Personal information
- Full name: Mehdi Embareck Zeffane
- Date of birth: 19 May 1992 (age 34)
- Place of birth: Sainte-Foy-lès-Lyon, France
- Height: 1.76 m (5 ft 9 in)
- Position: Right-back

Youth career
- 2003–2012: Lyon

Senior career*
- Years: Team / Apps / (Gls)
- 2010–2014: Lyon B / 74 / (1)
- 2012–2015: Lyon / 12 / (0)
- 2015–2019: Rennes / 52 / (2)
- 2016–2017: Rennes B / 3 / (0)
- 2020–2021: Krylia Sovetov Samara / 45 / (0)
- 2022: Yeni Malatyaspor / 9 / (0)
- 2022–2024: Clermont / 41 / (1)
- 2025–: ES Mostaganem / 5 / (0)

International career
- 2014–2021: Algeria / 19 / (1)

Medal record
Men's football
Representing Algeria
Africa Cup of Nations
| Winner | 2019 Egypt |  |

= Mehdi Zeffane =

Footballer (born 1992)

Mehdi Embareck Zeffane (مهدي مبارك زفان; born 19 May 1992) is a professional footballer who most recently played as a right-back for club Clermont.

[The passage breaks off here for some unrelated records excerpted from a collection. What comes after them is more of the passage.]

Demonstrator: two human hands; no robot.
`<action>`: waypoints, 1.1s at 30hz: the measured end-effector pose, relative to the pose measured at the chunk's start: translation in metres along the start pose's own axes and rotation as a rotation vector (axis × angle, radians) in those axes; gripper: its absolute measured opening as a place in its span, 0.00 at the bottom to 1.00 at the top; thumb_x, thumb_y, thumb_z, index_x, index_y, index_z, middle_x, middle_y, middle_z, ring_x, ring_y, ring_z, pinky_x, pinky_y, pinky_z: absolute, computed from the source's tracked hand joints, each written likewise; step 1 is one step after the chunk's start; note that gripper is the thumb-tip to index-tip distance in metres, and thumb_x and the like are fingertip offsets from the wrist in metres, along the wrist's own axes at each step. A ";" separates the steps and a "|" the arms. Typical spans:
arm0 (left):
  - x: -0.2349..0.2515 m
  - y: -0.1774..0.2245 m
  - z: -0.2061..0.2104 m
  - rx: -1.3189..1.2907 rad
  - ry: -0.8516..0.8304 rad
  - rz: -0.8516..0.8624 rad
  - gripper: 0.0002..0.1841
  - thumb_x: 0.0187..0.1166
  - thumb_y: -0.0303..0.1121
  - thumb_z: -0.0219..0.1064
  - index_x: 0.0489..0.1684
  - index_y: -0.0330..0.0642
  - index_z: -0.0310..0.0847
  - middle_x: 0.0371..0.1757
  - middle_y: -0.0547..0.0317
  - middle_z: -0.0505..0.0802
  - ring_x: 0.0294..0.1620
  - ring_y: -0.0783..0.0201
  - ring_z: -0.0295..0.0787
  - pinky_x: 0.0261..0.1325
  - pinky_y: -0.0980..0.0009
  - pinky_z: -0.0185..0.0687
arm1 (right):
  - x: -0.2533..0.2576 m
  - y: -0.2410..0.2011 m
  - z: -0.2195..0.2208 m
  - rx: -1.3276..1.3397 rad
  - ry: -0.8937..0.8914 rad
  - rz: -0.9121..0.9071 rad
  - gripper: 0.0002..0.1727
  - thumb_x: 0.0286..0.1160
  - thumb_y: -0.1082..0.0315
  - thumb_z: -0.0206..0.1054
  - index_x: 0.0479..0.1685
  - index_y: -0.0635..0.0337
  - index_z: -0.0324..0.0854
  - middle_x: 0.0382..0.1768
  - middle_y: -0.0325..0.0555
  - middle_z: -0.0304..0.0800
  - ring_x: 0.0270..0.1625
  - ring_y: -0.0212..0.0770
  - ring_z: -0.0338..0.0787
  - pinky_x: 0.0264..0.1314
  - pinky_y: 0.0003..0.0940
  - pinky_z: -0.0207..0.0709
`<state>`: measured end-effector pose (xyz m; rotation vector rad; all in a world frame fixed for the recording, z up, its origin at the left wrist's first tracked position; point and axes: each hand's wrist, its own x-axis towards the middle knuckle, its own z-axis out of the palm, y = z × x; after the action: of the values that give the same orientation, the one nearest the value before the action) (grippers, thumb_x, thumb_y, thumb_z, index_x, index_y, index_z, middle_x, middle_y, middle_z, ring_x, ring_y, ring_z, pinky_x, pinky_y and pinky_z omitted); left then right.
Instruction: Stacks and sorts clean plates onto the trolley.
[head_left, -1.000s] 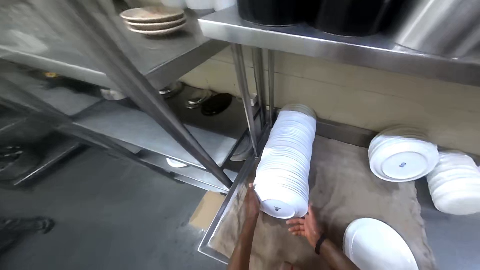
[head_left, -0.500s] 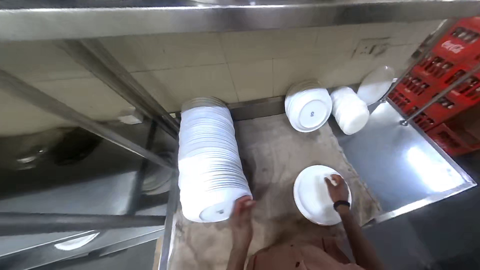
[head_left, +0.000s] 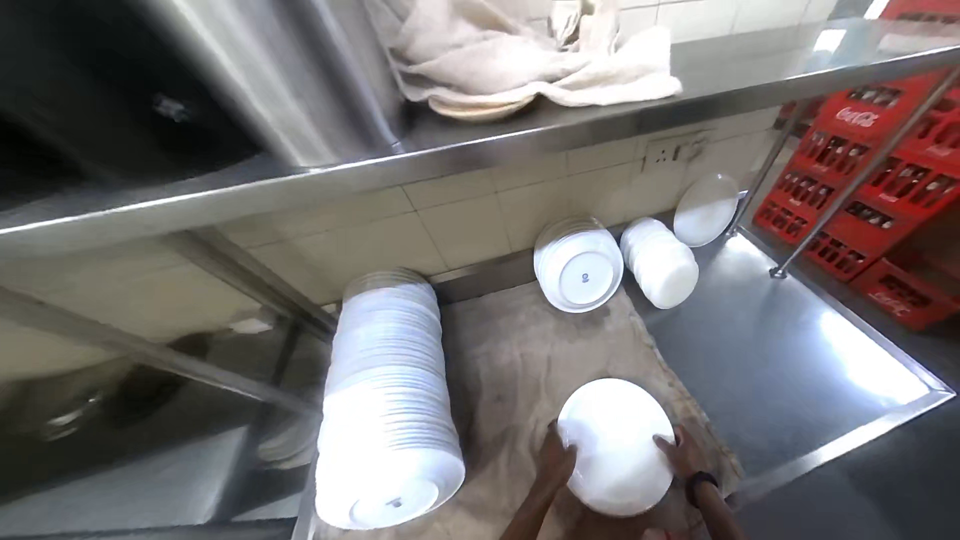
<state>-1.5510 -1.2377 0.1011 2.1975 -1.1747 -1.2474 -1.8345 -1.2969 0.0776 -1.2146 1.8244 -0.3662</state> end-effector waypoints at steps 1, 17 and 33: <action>0.001 0.002 0.000 -0.010 0.018 -0.004 0.42 0.77 0.37 0.71 0.92 0.40 0.53 0.77 0.36 0.82 0.77 0.42 0.81 0.79 0.44 0.75 | 0.008 0.002 -0.002 0.052 -0.005 -0.035 0.28 0.71 0.56 0.77 0.67 0.62 0.81 0.59 0.60 0.90 0.63 0.54 0.89 0.71 0.56 0.79; 0.151 0.130 -0.067 -0.526 0.072 0.133 0.26 0.78 0.25 0.61 0.78 0.47 0.78 0.74 0.46 0.86 0.61 0.50 0.89 0.53 0.49 0.88 | 0.170 -0.170 -0.067 0.432 -0.337 -0.080 0.41 0.74 0.73 0.63 0.92 0.43 0.57 0.75 0.62 0.77 0.63 0.60 0.87 0.48 0.58 0.86; 0.212 0.202 -0.111 -0.966 0.195 -0.254 0.38 0.90 0.66 0.38 0.45 0.35 0.77 0.27 0.50 0.82 0.20 0.57 0.76 0.25 0.61 0.77 | 0.251 -0.304 -0.073 0.485 -0.441 0.149 0.48 0.84 0.26 0.40 0.50 0.70 0.78 0.25 0.54 0.86 0.23 0.46 0.86 0.27 0.38 0.82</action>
<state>-1.5013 -1.5373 0.1776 1.6647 -0.1151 -1.2721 -1.7454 -1.6711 0.1896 -0.7449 1.3321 -0.3922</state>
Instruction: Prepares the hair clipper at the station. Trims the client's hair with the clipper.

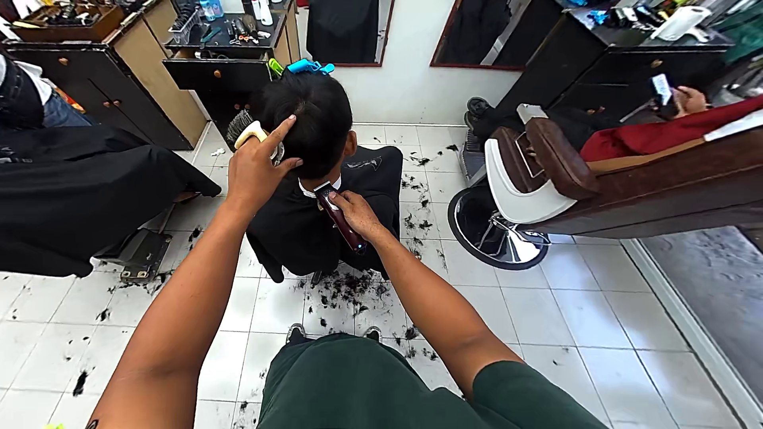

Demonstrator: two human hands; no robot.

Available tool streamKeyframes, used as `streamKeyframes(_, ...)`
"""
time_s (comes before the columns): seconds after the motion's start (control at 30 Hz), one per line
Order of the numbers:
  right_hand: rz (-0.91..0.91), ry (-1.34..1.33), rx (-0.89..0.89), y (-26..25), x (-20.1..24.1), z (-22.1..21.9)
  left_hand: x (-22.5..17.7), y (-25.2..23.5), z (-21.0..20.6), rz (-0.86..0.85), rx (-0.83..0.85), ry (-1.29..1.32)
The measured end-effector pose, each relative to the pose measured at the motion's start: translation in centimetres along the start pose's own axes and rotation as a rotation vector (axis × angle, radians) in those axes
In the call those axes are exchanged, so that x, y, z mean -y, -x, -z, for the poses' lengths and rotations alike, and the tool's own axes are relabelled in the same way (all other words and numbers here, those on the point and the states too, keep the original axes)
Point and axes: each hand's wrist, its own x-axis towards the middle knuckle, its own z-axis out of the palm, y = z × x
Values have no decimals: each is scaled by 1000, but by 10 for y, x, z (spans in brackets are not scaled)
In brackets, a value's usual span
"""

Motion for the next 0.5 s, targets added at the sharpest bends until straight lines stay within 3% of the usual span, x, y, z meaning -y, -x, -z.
streamKeyframes(0.5,-36,-133,-298,13,12,-59,43,-25,3,-222,78,187)
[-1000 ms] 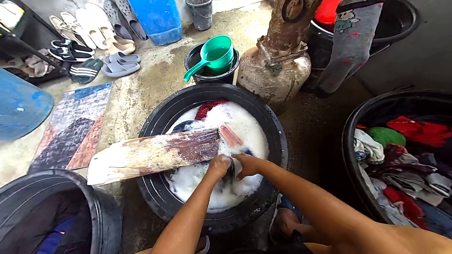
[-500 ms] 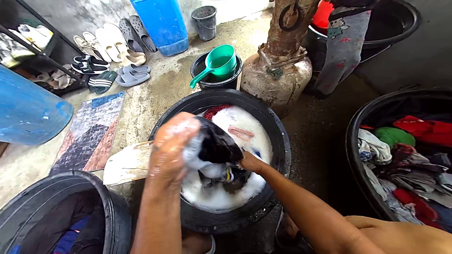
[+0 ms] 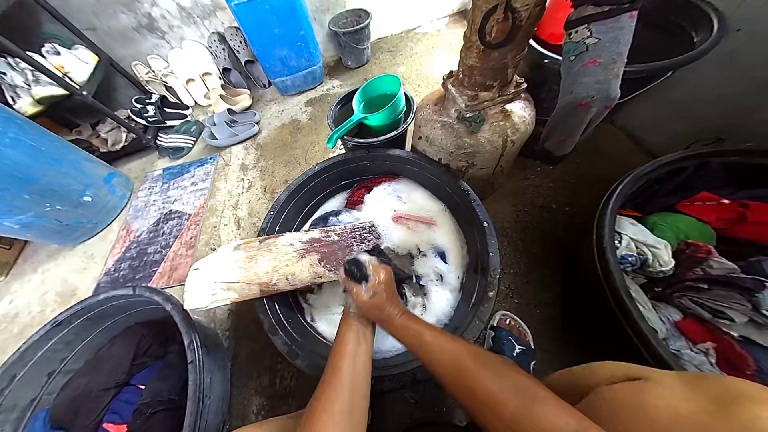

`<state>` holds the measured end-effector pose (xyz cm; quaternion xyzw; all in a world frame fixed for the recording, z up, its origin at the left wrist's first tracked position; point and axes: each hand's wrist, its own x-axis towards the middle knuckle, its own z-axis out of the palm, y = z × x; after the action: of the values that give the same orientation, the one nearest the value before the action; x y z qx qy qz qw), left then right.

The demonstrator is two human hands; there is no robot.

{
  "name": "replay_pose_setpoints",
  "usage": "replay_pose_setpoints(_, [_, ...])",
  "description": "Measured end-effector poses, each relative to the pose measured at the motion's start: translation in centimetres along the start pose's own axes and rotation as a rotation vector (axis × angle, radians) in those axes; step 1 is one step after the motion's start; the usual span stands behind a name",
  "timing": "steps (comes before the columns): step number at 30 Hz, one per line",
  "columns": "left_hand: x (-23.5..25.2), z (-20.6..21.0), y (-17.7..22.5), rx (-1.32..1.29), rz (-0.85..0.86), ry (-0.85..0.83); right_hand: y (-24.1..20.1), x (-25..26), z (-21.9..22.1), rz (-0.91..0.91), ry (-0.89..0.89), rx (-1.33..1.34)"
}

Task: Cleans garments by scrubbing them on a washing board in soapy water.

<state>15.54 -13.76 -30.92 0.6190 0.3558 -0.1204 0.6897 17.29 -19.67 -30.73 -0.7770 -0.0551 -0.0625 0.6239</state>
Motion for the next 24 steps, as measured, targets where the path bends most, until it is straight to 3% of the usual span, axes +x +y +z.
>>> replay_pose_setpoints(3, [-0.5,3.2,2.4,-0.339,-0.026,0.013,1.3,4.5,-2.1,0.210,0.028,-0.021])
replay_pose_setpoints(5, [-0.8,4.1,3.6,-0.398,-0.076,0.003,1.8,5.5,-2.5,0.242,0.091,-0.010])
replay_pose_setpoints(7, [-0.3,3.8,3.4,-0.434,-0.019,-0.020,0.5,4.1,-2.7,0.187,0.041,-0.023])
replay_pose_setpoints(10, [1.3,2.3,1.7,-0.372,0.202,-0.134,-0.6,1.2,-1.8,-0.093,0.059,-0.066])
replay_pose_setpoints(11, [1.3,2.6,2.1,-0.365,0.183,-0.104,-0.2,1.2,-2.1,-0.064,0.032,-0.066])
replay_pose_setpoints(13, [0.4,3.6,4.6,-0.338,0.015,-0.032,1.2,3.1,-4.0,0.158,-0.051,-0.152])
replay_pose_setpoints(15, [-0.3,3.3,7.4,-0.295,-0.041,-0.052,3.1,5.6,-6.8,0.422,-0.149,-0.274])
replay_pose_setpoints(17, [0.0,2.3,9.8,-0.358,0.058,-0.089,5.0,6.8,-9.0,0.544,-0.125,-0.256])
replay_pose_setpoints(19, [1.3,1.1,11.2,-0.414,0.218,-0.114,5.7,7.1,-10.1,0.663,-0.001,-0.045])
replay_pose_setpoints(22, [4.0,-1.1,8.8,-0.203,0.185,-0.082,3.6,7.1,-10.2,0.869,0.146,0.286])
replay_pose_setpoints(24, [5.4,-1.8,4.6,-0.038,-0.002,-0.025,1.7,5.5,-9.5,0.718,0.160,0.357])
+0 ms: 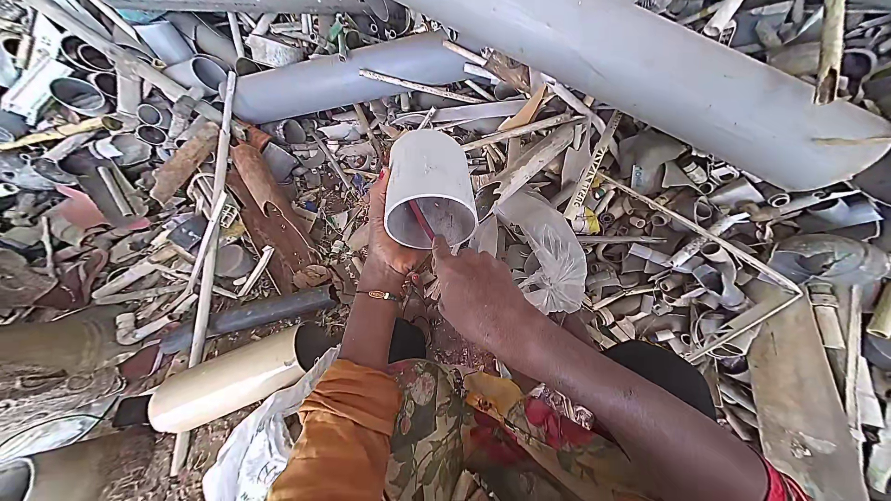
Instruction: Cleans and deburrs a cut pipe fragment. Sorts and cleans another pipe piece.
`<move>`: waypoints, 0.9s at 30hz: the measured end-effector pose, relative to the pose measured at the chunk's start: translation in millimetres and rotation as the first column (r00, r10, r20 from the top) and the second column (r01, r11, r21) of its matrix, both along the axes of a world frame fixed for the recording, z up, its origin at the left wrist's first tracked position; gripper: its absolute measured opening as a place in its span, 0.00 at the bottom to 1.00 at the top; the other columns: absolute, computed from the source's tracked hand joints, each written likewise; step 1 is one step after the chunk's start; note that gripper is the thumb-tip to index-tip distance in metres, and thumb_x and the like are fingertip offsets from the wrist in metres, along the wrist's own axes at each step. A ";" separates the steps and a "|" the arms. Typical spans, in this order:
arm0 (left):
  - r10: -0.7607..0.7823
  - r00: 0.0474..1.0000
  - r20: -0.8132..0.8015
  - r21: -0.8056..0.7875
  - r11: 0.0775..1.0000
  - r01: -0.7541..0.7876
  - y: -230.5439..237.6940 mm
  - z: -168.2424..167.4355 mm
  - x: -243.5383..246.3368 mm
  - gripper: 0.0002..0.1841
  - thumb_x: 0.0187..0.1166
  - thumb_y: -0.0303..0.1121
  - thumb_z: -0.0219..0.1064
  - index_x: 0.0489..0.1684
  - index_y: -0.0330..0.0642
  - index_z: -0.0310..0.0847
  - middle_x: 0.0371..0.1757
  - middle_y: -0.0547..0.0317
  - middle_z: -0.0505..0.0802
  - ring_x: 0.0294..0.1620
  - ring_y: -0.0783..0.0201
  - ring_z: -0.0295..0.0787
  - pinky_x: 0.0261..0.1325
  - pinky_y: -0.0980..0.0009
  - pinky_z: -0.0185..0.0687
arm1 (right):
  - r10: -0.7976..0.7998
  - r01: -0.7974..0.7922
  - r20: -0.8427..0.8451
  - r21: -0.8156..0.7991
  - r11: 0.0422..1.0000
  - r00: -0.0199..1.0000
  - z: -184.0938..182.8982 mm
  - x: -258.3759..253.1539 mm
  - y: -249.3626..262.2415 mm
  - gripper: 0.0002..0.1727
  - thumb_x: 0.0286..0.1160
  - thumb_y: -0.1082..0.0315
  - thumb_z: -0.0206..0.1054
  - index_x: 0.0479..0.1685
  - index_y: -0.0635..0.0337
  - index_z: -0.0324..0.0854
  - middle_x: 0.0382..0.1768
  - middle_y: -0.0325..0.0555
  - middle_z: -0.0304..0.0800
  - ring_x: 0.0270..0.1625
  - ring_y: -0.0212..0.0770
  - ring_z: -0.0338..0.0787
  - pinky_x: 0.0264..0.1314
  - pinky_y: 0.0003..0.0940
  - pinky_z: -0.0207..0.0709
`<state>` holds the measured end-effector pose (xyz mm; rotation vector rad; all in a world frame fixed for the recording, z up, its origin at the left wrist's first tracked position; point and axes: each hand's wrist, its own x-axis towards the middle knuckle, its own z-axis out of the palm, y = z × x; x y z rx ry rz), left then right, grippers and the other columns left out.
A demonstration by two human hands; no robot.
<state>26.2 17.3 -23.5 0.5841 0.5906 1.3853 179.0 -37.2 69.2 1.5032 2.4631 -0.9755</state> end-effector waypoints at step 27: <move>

Born in France, he played for the Algeria national team from 2014 to 2021.

==Club career==
Born in Sainte-Foy-lès-Lyon, a commune in the Metropolis of Lyon, Zeffane made his debut for the Olympique Lyonnais B side on 21 August 2010 against RCO Agde at the Stade Louis Sanguin, in which he played the full 90 minutes, as Lyon's B team lost the match 1–0. He scored his first goal for the Lyon B team the next season on 13 August 2011 against FC Villefranche at the Stade Armand Chouffet, when he found the net in the 54th minute in what turned out to be Lyon B's last goal in a 6–0 rout over Villefranche.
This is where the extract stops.